Harte knew what would happen next because he’d seen Seshat start this ritual before in the visions that had assaulted him back in St. Louis. Esta and Seshat, the reality and the memory—he could see them both, superimposed and simultaneous. What had been. What was. What would be.

“Esta,” he screamed, but his voice was lost in the noise. She didn’t look up. She couldn’t hear him. Or if she could, she was too far into the ritual, too far gone into the totality of the magic swirling around her.

One by one the artifacts around him began to lift themselves into the air, floating in the invisible net of Aether that held all of creation together. One by one they began to glow with a strange, ethereal light, and Harte felt another power join the first—a familiar brush of magic that could only be Esta’s. She was using her affinity to unite the stones, just as Seshat had eons ago. Just as the Book had instructed her.

There was nothing he could do. He couldn’t stop her from sending her affinity outward, into the stones, or from connecting all she was to the artifacts and, with them, to the magic trapped in the Book. They joined together in a swirling eddy of power and light, like a Brink made visible.

Sweat was beading at Esta’s temples, and her expression was strained. The power that could only be the piece of original magic trapped in the Book—the portion of the beating heart of magic that Seshat had trapped ages ago—was flowing through Esta now, consuming her. Linking her very self to the stones and to the Book. When she finally raised her eyes to meet his, their usual golden warmth was gone. In its place were bright hollows, empty sockets lit from within.

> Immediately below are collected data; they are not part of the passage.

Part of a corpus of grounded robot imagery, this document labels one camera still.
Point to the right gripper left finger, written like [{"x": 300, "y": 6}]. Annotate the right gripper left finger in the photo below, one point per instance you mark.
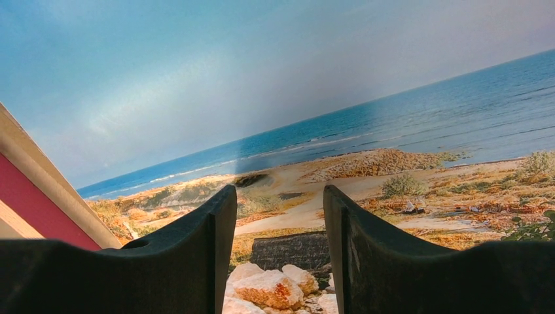
[{"x": 180, "y": 268}]

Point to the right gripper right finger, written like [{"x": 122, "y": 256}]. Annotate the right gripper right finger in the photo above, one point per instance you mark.
[{"x": 379, "y": 268}]

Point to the pink wooden photo frame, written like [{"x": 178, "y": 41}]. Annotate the pink wooden photo frame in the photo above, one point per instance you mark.
[{"x": 37, "y": 202}]

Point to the beach landscape photo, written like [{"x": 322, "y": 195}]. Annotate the beach landscape photo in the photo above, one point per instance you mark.
[{"x": 124, "y": 95}]

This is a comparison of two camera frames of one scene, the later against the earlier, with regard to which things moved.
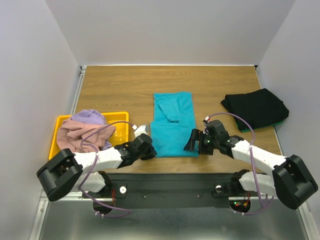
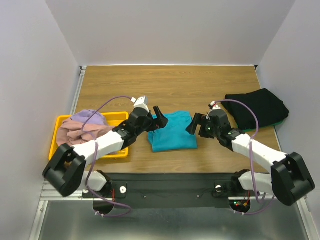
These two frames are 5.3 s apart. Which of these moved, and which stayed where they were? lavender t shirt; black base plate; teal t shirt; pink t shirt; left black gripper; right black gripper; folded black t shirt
Moved: left black gripper; teal t shirt; right black gripper
Stayed: black base plate; pink t shirt; lavender t shirt; folded black t shirt
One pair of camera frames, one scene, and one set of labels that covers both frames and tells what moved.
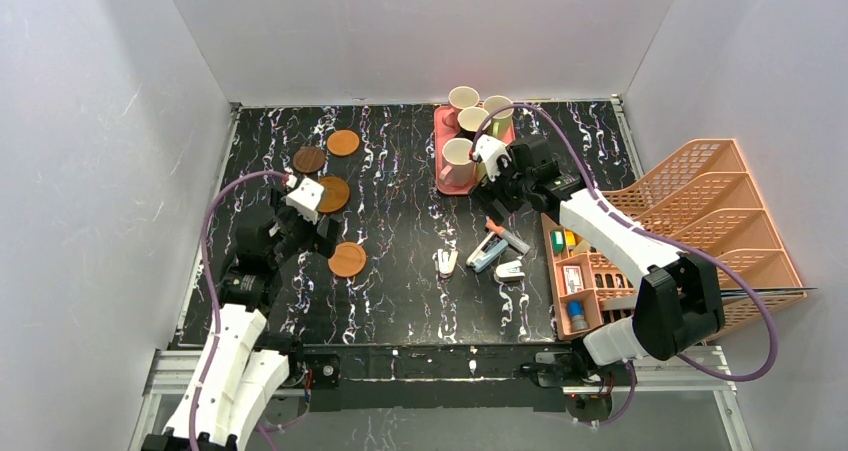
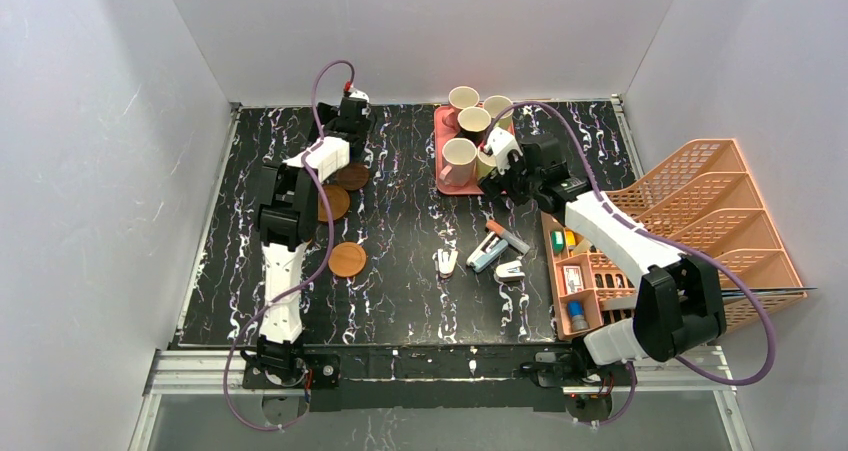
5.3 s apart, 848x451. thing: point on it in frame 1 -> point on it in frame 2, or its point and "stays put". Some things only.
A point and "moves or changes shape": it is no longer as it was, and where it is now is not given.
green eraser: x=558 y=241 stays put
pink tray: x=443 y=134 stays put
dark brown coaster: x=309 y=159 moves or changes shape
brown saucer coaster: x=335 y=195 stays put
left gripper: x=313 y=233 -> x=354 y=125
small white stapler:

All at once a terrible bolt of energy coursed through the room, and then through Harte himself.

From somewhere deep, deep within the recesses of his very being, Seshat let out a soul-shattering scream that was anger and pain and terror made real. Harte felt the goddess’s anguish as though it were his own. The power tore through him, and suddenly Harte could feel everything: the net of time and Aether that held the whole world together, the individual affinities and lives that had been stolen to power the artifacts, and the thin thread of Esta’s own affinity connecting it all. Seshat clawed at him in a last, desperate attempt to stop her inevitable end. And then Harte felt the sureness of what would come, the absolute horror of knowing that he could be destroyed by the very magic that made him whole.

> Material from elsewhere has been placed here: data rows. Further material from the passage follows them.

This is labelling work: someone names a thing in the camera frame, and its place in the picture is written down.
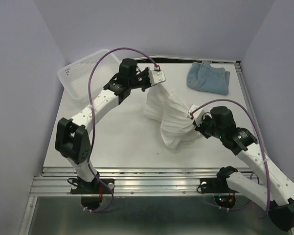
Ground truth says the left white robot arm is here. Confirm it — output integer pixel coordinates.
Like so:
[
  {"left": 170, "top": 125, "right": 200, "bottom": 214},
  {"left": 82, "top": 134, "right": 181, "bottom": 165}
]
[{"left": 55, "top": 58, "right": 160, "bottom": 193}]

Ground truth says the aluminium frame rail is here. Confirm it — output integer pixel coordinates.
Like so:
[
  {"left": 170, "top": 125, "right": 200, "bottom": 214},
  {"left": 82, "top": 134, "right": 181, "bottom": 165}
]
[{"left": 19, "top": 58, "right": 294, "bottom": 235}]

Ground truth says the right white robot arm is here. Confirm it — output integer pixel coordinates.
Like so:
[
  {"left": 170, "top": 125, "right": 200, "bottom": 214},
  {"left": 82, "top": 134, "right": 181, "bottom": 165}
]
[{"left": 188, "top": 105, "right": 294, "bottom": 232}]

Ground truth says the white plastic basket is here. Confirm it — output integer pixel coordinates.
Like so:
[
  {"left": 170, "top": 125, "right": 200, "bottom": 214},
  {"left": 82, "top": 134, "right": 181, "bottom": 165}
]
[{"left": 57, "top": 49, "right": 120, "bottom": 103}]

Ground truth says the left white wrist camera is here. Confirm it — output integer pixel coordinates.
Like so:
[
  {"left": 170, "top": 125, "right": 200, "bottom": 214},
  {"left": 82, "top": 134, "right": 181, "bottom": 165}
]
[{"left": 148, "top": 67, "right": 166, "bottom": 86}]

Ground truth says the white skirt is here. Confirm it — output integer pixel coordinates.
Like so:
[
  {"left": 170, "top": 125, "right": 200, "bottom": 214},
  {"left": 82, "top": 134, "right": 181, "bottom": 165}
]
[{"left": 143, "top": 84, "right": 201, "bottom": 149}]

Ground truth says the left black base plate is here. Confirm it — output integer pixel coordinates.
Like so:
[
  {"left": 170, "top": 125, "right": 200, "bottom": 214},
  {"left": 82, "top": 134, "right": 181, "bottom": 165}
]
[{"left": 67, "top": 177, "right": 115, "bottom": 213}]

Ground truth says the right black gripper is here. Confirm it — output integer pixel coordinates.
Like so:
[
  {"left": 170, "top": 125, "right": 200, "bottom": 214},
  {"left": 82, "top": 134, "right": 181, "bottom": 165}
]
[{"left": 193, "top": 113, "right": 224, "bottom": 140}]

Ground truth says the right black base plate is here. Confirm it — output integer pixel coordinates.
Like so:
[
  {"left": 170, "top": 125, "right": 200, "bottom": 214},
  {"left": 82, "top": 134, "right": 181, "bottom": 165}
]
[{"left": 196, "top": 178, "right": 249, "bottom": 211}]

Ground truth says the light blue denim skirt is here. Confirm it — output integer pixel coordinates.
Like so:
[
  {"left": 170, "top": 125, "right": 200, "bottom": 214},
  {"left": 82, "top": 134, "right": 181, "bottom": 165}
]
[{"left": 186, "top": 61, "right": 230, "bottom": 95}]

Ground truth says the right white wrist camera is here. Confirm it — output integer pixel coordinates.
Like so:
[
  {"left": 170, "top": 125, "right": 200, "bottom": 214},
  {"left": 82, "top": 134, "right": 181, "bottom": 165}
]
[{"left": 187, "top": 104, "right": 205, "bottom": 126}]

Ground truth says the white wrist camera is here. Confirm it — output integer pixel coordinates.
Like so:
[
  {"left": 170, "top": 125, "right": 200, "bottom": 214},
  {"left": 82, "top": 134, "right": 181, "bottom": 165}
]
[
  {"left": 187, "top": 104, "right": 205, "bottom": 126},
  {"left": 148, "top": 67, "right": 166, "bottom": 86}
]

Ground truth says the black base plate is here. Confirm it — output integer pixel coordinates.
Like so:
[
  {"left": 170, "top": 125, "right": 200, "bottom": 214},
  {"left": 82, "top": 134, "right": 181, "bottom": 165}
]
[
  {"left": 67, "top": 177, "right": 115, "bottom": 213},
  {"left": 196, "top": 178, "right": 249, "bottom": 211}
]

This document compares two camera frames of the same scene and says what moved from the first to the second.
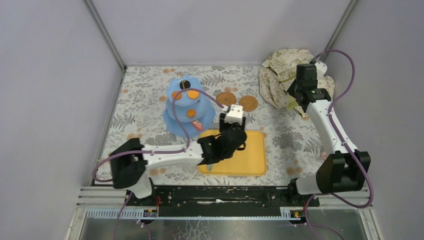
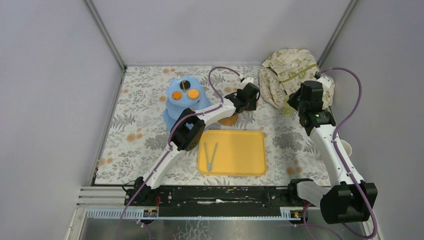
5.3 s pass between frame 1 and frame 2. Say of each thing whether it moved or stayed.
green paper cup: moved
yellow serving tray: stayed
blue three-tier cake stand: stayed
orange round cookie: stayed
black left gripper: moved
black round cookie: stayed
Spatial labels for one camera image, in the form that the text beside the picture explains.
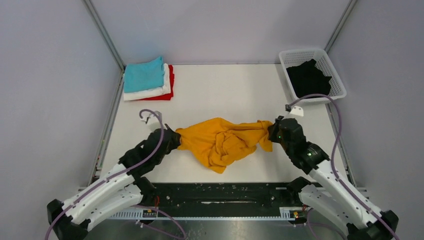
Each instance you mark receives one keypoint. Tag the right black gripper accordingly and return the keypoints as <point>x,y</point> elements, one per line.
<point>272,130</point>

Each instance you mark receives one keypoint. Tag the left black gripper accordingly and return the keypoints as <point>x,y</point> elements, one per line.
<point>175,139</point>

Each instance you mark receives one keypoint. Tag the yellow t-shirt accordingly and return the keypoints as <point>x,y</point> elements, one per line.
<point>217,143</point>

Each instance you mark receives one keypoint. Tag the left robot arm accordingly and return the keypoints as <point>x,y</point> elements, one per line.
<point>125,185</point>

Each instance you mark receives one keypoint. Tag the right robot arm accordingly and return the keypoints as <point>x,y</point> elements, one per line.
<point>345,207</point>

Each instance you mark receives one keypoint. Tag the folded red t-shirt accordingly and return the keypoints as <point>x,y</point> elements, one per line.
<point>168,96</point>

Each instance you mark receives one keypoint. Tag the folded white t-shirt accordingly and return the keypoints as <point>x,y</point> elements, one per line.
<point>154,92</point>

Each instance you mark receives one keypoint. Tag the black t-shirt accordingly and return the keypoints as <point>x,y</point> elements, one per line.
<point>307,79</point>

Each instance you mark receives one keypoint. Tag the folded teal t-shirt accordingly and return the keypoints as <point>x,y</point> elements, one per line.
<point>144,76</point>

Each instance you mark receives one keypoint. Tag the white plastic basket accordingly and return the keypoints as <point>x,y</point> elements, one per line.
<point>295,57</point>

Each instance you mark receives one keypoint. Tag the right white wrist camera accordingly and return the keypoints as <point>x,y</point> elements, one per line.
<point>296,112</point>

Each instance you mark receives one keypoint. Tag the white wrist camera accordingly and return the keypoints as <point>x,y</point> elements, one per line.
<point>296,112</point>
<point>151,118</point>

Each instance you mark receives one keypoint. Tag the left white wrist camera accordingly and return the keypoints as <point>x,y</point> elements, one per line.
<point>151,118</point>

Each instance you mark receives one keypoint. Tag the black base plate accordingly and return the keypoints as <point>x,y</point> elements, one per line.
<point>222,200</point>

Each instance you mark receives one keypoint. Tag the white slotted cable duct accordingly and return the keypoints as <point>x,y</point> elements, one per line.
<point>142,214</point>

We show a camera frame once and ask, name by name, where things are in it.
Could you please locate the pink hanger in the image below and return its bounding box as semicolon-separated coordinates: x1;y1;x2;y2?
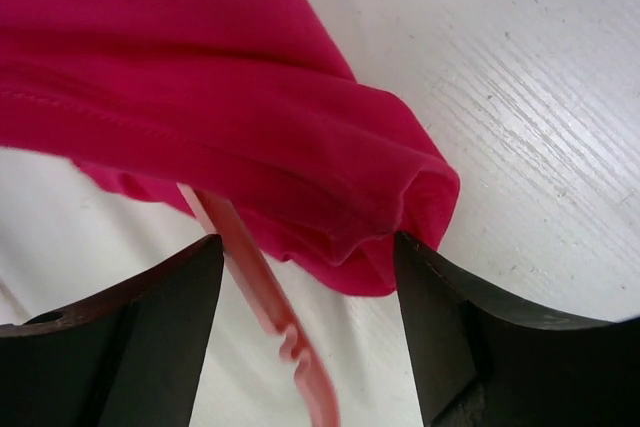
178;184;341;427

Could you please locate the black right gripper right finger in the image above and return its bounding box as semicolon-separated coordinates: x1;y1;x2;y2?
393;232;639;426

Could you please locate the red t shirt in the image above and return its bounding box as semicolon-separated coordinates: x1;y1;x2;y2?
1;0;460;296

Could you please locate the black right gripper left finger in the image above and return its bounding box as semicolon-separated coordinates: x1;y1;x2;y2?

There were tears of blood streaming down Esta’s face now, and Harte knew—knew absolutely and without doubt—that she had been wrong. The fear in her eyes—the pure surprised terror there—cracked his heart in two. She’d believed that this would work, and she’d been wrong. This ritual was killing her, would kill her. But Harte still couldn’t move. He was rooted in place by the terrible beating heart of magic that surrounded him.

Then he, too, was being pulled apart.

When Seshat lost her grip within him, Harte felt himself shattering as the goddess’ power drained from him. The pulsing power around him swirled, glowing ever brighter and hotter as Seshat’s power joined it, growing like a storm about to crash over them both.

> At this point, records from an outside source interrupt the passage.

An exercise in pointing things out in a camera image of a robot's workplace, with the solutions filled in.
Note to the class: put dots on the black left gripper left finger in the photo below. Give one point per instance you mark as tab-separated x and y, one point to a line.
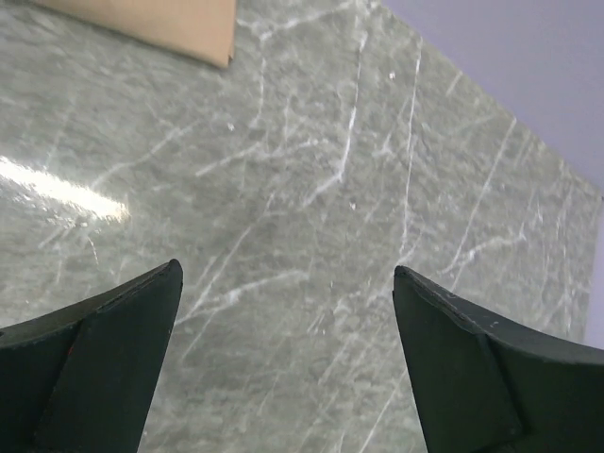
82	378

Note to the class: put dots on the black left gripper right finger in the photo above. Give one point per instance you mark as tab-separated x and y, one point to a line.
484	383

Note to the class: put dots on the folded tan t-shirt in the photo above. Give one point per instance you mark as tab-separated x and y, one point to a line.
201	29

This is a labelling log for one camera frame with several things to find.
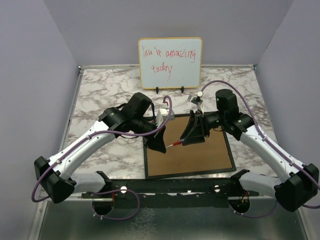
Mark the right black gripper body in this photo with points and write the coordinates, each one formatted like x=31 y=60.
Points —
x=212 y=120

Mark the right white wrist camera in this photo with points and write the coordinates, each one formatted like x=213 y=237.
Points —
x=198 y=101

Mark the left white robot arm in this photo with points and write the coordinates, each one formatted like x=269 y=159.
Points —
x=56 y=174

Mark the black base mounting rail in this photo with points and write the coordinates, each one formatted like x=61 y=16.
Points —
x=170 y=193

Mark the black picture frame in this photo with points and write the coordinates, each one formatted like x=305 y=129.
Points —
x=213 y=156

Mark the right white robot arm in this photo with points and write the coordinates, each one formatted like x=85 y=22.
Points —
x=295 y=182

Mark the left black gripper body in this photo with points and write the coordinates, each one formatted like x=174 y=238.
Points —
x=142 y=125

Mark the aluminium table edge rail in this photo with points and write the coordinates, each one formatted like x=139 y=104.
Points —
x=67 y=126

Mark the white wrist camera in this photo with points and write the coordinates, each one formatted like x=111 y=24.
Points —
x=198 y=101
x=161 y=116

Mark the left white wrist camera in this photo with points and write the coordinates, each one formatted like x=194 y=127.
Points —
x=161 y=116

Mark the black whiteboard stand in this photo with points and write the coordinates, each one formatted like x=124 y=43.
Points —
x=180 y=89

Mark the yellow-framed whiteboard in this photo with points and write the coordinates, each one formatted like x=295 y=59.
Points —
x=170 y=62

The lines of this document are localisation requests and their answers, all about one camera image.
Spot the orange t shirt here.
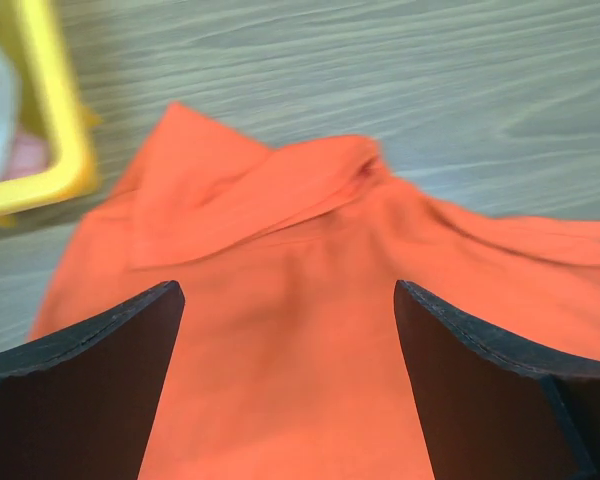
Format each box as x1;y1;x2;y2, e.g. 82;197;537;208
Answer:
31;103;600;479

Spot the pink t shirt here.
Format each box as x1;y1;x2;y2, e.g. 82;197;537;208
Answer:
2;129;49;180

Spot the yellow plastic bin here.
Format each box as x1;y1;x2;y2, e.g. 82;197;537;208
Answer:
0;1;100;227

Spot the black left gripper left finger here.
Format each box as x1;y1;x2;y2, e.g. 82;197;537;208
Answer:
0;281;185;480

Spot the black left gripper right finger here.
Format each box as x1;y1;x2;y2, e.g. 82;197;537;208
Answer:
394;281;600;480

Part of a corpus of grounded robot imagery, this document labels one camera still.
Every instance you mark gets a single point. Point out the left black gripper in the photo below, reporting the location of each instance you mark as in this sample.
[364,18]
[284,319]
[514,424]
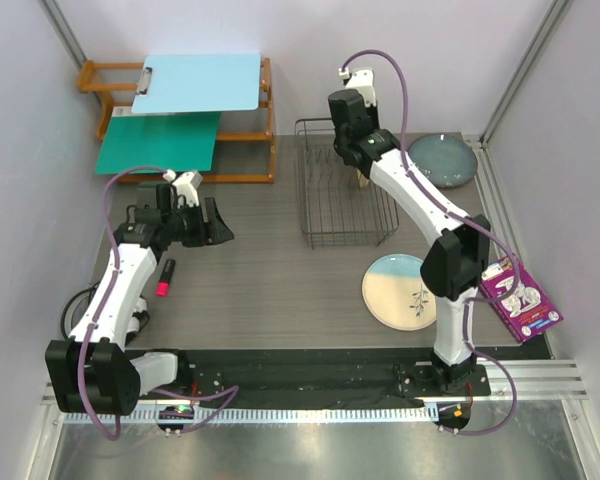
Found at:
[214,231]

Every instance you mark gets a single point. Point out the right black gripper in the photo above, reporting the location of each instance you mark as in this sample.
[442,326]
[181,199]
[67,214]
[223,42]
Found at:
[373,114]

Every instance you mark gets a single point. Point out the beige bird plate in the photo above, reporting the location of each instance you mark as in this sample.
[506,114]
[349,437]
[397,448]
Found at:
[361,180]

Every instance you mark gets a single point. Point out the dark teal glazed plate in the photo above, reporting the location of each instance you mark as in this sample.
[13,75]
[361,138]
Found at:
[446,161]

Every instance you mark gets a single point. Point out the blue and cream plate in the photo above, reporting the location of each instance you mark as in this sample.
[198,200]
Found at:
[395,294]

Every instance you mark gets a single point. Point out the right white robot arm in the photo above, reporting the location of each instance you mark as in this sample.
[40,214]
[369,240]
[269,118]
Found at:
[458,243]

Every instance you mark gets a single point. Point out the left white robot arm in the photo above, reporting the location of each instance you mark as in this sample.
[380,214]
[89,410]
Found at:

And then it did break. The light trembled and the power shattered, and Harte felt the sucking of some unseen wind drawing him toward the Book. With a flash of light, the Book pulled it all inward, slammed itself shut, and suddenly went dark.

The screaming stopped. Silence filled the station as Esta collapsed to the floor, her body limp over the now-closed Book.

Harte, finally able to move, ran to her. Sliding on his knees, he scooped her up and cupped her face. Begged her to stay with him. Begged any power listening to save her.

Esta’s eyes fluttered open, but he wasn’t sure if she could see him. She wasn’t there, not really.

“He lied,” she whispered, the surprise of this fact flashing through her expression. And then she was gone.

OUTSIDERS

1902—Little Africa

Cela took one look at her brother’s expression, saw the fear etched in his features, and knew he wasn’t exaggerating the danger.

“Police?” Viola asked, already reaching for her knife.

Joshua shook his head. “Whoever they are, they’re nobody official. They’re trying not to be noticed, but they’re not from the neighborhood.”